Alec Marsh is author of the Drabble & Harris novels, published by Headline Accent. The latest book, ‘Ghosts of the West’ is published in original paperback and ebook on 9 September

 

There Is Only One Word For Sex Selective Abortion: Gendercide. But Should It Be Illegal?

gendercide, sex selective abortion, abortionOn Monday the 23rd February MPs voted on whether to amend the serious crime bill to make abortion based on foetal gender a crime. MPs ultimately rejected the amendment to the bill from Fiona Bruce. But was it the right decision?

Sex selective abortion is only one thing: gendercide. This brilliant article on gendercide in The Economist states the shocking fact that at least 100 million girls have been killed. It will be much more now, the article was written five years ago, but it has always stayed with me. I always thought sex selective abortion was a problem in China and India, I had no idea that it was also problem in Britain. And lets be clear: it is a problem, and a growing one.

I tend to be wary of amendments to abortion rights. In the US more and more bills are passed to take away a women’s right to her own reproductive future. History also proves that it doesn’t matter if abortion is legal or not, women will still have them. Legalisation means less maternal deaths. I am pro-choice even though I would never have an abortion myself. A woman’s body belongs to herself, not the government. But what about gendercide? Which is a very real crime.

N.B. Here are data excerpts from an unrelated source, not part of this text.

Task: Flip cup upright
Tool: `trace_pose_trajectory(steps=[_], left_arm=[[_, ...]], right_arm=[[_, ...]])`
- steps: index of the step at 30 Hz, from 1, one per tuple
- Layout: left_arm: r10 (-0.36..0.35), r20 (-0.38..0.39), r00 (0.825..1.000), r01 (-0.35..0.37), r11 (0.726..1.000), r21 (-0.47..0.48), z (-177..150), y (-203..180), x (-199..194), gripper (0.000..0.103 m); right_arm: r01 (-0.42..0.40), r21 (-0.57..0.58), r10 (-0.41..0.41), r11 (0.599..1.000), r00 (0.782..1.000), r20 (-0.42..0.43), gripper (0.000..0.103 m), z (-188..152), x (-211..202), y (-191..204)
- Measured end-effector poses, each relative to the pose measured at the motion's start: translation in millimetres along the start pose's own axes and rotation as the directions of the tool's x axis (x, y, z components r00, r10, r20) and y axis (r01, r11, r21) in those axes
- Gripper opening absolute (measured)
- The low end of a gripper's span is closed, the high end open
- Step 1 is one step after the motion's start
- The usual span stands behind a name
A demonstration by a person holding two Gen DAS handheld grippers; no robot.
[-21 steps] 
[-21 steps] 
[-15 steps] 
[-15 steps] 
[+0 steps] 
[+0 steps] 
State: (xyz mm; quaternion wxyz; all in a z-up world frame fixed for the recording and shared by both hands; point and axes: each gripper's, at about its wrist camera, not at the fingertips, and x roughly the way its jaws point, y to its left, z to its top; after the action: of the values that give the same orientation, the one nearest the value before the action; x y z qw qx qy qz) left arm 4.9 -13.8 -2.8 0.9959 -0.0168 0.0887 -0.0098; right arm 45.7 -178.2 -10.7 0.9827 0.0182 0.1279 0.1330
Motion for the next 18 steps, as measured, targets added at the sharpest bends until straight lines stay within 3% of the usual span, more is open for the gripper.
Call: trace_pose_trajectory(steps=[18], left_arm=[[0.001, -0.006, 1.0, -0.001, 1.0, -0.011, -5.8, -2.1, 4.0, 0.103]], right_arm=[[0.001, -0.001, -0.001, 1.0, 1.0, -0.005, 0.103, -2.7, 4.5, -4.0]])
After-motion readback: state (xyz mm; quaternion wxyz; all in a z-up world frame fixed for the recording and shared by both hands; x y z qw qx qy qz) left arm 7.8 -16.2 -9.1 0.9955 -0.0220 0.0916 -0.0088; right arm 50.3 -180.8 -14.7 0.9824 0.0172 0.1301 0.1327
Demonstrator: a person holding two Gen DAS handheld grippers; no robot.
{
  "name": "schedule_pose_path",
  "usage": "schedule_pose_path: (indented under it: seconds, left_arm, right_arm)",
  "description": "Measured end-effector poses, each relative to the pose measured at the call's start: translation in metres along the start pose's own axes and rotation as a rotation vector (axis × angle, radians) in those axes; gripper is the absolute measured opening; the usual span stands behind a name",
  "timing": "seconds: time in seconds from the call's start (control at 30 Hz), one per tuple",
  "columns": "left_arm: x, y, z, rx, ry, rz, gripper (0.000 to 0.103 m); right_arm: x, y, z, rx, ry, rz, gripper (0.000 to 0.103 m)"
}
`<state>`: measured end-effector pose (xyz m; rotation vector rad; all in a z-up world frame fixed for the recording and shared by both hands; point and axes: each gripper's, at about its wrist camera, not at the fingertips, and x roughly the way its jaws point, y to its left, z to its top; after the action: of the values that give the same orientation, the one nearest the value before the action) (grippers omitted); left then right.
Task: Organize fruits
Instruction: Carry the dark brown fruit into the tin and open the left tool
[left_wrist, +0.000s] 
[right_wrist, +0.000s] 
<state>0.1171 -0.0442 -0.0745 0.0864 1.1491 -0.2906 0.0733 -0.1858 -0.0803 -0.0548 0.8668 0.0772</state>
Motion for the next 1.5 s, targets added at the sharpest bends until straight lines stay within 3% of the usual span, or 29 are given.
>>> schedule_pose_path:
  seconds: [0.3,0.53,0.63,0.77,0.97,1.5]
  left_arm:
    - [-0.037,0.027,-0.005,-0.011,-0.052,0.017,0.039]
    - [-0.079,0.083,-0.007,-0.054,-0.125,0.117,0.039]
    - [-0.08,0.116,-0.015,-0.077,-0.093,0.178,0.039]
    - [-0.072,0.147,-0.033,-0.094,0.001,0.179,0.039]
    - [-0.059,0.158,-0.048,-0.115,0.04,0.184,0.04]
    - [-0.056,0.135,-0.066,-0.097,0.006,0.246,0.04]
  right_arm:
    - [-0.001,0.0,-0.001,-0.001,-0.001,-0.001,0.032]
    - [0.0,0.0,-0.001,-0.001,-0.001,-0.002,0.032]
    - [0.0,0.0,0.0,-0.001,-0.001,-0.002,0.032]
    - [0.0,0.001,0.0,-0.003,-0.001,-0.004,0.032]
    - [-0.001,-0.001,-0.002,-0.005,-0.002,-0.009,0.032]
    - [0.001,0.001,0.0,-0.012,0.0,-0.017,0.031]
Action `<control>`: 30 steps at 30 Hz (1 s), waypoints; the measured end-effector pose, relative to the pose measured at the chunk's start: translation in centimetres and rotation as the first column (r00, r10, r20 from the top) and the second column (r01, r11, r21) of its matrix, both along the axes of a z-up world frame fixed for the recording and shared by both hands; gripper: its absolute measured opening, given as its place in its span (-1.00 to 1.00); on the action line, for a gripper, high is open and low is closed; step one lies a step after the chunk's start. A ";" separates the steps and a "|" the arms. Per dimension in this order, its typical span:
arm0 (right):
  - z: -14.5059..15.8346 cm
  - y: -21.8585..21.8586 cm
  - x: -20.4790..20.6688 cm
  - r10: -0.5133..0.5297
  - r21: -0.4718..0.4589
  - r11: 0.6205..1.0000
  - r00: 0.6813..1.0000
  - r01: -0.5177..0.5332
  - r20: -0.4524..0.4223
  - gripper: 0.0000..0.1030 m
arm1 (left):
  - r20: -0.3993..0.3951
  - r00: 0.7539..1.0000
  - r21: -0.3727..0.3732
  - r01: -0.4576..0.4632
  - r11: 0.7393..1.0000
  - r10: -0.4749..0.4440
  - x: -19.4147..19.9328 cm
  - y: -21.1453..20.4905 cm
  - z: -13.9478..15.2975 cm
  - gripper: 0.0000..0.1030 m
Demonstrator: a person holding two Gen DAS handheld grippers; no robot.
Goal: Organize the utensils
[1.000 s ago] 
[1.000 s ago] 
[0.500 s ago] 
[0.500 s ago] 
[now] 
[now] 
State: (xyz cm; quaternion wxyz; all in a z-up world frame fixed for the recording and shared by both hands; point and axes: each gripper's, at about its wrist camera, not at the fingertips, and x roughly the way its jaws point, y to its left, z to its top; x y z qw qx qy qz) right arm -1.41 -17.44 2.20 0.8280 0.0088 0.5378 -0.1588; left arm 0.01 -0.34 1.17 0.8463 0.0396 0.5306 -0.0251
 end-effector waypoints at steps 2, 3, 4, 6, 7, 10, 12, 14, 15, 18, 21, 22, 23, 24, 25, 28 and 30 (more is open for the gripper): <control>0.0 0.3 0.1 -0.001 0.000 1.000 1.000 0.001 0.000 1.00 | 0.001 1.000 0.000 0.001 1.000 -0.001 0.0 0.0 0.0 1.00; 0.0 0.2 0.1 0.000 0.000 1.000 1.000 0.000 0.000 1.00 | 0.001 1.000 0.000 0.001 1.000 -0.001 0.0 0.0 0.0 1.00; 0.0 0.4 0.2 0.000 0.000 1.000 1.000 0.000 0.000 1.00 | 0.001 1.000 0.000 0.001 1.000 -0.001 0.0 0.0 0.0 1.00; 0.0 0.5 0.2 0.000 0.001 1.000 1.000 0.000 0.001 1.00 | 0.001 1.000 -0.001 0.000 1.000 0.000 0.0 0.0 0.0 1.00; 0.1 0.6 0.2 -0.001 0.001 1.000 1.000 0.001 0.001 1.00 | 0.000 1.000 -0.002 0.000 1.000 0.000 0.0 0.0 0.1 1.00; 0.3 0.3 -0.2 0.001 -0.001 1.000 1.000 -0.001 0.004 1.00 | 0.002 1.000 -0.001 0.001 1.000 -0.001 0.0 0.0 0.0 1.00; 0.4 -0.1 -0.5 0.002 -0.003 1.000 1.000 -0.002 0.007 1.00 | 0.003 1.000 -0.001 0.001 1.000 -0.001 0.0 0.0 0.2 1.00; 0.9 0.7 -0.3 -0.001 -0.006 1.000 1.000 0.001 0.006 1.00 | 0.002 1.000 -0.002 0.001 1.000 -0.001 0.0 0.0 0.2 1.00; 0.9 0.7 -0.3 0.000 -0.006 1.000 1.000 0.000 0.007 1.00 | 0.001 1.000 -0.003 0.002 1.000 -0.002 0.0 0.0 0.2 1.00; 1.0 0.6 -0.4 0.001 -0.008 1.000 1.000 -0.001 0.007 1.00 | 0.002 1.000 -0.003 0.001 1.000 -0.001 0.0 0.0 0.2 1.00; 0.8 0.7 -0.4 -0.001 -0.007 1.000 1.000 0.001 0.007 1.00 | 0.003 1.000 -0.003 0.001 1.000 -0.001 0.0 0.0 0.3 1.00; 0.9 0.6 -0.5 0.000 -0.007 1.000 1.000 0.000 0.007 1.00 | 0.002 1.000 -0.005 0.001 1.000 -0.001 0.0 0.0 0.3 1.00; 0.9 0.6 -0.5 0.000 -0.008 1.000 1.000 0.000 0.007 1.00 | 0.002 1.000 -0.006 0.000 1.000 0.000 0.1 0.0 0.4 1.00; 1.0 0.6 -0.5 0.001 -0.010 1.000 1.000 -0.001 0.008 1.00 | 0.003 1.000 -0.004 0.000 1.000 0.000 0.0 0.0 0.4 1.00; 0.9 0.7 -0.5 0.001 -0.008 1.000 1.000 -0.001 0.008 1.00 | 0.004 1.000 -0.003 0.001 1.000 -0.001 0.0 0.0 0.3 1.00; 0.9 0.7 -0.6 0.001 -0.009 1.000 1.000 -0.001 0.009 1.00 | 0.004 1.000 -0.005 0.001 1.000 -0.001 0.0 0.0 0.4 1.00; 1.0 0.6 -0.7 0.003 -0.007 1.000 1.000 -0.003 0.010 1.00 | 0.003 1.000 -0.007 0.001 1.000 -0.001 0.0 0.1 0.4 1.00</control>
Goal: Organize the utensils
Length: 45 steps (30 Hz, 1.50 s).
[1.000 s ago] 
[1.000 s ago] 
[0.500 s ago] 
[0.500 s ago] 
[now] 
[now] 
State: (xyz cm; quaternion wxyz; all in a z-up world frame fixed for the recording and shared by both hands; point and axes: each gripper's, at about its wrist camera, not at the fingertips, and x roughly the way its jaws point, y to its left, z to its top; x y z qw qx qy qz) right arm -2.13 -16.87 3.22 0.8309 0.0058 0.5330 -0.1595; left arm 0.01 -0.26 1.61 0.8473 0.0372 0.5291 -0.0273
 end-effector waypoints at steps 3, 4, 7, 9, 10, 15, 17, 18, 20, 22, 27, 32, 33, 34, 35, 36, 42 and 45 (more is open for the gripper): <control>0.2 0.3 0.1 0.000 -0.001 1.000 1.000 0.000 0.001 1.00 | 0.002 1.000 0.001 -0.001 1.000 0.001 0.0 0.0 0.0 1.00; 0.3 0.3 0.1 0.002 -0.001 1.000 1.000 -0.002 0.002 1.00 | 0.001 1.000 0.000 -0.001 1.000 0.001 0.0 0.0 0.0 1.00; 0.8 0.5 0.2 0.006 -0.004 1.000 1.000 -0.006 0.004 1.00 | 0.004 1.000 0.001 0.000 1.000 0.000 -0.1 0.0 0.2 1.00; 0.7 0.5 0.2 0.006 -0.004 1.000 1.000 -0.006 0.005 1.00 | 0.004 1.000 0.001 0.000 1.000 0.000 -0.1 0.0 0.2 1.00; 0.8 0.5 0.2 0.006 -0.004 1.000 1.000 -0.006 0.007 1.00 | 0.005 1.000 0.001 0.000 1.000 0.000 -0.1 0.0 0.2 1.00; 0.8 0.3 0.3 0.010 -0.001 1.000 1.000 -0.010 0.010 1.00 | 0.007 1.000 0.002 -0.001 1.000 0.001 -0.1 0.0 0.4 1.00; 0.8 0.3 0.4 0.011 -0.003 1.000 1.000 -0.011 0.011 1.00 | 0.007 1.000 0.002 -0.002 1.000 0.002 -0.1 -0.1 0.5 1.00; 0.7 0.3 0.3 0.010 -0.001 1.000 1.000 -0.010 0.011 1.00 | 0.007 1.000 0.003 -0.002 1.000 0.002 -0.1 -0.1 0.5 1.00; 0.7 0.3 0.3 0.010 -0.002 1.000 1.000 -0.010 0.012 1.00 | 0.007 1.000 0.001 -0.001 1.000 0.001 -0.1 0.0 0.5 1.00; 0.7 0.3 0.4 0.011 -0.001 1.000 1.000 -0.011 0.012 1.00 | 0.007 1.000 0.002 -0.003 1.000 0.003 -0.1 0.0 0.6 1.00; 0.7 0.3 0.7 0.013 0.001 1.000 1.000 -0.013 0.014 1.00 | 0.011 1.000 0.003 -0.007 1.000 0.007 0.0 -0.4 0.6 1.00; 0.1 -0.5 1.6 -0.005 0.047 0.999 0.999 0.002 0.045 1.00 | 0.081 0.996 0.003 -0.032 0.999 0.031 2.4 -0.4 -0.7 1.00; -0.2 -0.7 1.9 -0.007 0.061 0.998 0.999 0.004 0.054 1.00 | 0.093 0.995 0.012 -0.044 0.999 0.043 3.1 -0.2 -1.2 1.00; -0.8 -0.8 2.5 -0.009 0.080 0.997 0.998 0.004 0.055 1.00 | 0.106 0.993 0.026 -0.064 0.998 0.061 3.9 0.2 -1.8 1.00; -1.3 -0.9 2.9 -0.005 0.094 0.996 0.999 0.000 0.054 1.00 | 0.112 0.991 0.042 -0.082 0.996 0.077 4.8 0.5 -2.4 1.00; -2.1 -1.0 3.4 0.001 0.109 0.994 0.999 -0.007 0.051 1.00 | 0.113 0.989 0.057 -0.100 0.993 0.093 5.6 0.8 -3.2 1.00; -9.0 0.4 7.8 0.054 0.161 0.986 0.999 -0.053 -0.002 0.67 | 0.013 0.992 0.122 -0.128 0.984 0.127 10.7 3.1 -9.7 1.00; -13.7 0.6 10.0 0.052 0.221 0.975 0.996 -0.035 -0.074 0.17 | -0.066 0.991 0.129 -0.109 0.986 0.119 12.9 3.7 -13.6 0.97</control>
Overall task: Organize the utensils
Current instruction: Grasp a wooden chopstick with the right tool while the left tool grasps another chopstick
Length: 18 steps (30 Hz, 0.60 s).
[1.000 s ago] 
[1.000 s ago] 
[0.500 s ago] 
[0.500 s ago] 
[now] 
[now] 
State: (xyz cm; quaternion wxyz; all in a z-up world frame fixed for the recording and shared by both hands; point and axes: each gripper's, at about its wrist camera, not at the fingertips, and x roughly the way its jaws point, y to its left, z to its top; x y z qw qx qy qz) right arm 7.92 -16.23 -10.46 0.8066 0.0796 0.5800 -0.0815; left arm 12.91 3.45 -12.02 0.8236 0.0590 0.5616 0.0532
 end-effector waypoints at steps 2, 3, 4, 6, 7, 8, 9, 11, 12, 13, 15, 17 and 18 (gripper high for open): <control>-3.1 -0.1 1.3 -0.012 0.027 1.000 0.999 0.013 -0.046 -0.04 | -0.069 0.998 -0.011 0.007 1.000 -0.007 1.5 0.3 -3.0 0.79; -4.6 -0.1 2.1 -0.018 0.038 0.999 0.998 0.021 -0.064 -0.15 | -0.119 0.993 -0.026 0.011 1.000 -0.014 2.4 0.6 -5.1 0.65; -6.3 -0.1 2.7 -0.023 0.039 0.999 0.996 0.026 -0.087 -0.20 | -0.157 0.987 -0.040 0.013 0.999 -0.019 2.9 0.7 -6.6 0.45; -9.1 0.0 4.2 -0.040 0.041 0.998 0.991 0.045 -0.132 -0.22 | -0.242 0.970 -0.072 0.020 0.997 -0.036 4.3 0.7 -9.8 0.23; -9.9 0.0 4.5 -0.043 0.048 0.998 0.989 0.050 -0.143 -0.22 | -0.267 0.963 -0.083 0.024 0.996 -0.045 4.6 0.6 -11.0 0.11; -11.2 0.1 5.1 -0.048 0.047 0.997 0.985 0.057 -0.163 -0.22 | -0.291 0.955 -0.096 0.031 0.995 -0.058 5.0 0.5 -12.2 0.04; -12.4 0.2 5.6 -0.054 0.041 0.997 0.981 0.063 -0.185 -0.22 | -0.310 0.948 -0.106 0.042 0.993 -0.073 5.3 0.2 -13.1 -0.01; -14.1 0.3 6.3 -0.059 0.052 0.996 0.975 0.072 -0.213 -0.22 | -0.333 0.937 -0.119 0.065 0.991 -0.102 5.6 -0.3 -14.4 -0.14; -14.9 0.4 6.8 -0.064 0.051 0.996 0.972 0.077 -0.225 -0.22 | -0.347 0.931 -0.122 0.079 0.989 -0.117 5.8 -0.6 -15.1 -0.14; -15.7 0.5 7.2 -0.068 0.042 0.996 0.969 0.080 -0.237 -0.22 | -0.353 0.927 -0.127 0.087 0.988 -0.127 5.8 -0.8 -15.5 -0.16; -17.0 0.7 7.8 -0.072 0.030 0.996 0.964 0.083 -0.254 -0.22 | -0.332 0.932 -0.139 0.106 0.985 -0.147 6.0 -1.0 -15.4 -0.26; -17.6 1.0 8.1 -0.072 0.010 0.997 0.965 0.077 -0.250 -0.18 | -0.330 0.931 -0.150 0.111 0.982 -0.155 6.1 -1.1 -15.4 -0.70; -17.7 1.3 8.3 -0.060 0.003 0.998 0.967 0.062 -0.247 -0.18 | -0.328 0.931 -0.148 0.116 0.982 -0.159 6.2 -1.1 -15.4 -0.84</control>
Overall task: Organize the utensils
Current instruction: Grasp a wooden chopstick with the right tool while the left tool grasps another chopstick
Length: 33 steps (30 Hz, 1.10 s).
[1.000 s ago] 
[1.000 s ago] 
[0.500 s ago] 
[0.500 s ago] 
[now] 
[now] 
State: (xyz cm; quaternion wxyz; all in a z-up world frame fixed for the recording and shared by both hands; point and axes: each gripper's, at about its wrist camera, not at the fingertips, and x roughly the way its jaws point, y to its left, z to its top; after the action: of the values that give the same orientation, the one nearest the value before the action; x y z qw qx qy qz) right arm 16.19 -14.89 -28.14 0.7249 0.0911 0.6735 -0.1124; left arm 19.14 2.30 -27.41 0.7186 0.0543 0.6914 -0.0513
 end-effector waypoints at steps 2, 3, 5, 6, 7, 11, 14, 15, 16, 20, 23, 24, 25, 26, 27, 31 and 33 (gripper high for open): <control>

As I write this I am 35 weeks pregnant with a boy. When we told people the sex of our child I was shocked at the sexism. I was told congratulations for having a boy. I was even told it is ‘better to have a boy’. Why? Usually no reason was given. Or a fluster of babbling that made no coherent sense. I was supposed to feel proud that my body was making a boy, as if by making a daughter I would somehow have failed. What makes a boys life more important than a girls? It’s a good question, if only so we can address and dismantle it. If there is pressure for a white, British, non-religious female to have a boy, can you imagine how much pressure a woman from another culture would feel?

Feminists widely criticised the amendment. Bryony Gordon spoke out against it. Rebecca Schiller wrote an amazing article on it but I think they are both wrong. Should gendercide be illegal? Yes. Schiller says “This is not about whether sex-selective abortion is right. This is about a woman deciding what happens to her body throughout her life and valuing her as the key protagonist in these decisions across her lifetime.” She makes a good point, but if that decision is to kill a baby girl then it is not okay. The Telegraph did an amazing expose on doctors agreeing to do sex selective abortions.

Lisa Hallgarten, chair of Voice for Choice, said: “We urge MPs from all political parties to oppose this dangerous amendment. This is the wrong piece of legislation to address the issue of son-preference and gender discrimination and could disadvantage the very women it claims to be helping. “If passed, this amendment would seriously undermine abortion law and provision in this country, which is clearly the intention of its proposer Fiona Bruce MP.” Some feminist may be up in arms but what is more anti-feminist than a girl being aborted just because of her gender? One way to fix this is the gender of the child not being revealed until the abortion limit has passed.

Women’s reproductive rights have been hard won and should always be protected but the truth is sex selective abortions are becoming more common in Britain. Christina Odone wrote a great piece in The Telegraph and stated that ‘We should be up in arms at the thought of would-be parents deciding that girls are not worth conceiving. In a country where the culling of baby seals brings out street protests, the culling of baby girls is happening without a murmur.”  We must defend the rights of girls. In the womb and out. Labour MP Yvette Cooper MP has said that the practice of aborting a foetus simply based on their sex is already illegal, but more must be done to enforce it. Over one million girls are lost every year to gendercide. Something must be done about it. We must show that a girls life is just as important as a boys.